WORK REQUEST » Please count how many lines below contain the word "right" and reply with only that number.

STORED DATA »
◆ ◆ ◆ ◆ ◆

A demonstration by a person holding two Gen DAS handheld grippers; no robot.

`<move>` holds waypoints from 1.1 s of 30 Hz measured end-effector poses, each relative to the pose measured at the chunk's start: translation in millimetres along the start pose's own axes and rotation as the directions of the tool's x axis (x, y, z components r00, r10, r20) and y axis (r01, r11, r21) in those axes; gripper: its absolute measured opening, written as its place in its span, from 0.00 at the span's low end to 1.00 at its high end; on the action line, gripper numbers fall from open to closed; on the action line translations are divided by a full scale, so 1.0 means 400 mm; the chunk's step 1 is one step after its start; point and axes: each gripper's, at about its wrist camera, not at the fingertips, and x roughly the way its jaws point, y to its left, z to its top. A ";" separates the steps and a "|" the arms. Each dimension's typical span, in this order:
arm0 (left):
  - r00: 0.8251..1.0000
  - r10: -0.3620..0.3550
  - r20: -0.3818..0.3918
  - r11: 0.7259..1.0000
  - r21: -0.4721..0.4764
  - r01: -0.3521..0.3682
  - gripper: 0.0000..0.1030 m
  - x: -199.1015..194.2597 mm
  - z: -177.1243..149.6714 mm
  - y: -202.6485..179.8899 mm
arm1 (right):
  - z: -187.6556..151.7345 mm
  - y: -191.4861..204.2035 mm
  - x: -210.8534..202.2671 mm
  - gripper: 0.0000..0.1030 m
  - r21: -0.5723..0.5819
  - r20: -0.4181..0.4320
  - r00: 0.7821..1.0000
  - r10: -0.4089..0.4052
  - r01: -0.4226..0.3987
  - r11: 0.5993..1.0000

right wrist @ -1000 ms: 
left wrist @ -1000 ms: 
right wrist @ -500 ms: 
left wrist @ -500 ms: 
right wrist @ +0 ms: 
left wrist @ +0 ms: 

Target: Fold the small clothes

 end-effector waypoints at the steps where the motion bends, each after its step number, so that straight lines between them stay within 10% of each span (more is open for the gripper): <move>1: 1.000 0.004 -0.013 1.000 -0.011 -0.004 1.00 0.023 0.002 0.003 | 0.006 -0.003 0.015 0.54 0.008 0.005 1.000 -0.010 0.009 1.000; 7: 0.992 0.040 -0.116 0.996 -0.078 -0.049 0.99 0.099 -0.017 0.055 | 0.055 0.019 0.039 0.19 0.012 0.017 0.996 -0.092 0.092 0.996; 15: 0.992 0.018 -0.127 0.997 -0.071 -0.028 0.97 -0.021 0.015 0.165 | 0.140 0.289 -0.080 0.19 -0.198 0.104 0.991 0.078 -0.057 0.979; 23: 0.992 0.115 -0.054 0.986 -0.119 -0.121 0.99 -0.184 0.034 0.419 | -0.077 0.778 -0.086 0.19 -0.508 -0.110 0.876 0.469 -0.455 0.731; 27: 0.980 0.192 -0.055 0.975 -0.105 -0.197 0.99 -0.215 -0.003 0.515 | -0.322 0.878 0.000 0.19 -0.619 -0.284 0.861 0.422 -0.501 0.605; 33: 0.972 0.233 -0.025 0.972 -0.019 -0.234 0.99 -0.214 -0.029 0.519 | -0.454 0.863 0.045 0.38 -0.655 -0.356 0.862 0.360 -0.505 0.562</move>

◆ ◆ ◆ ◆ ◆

FINAL ANSWER » 4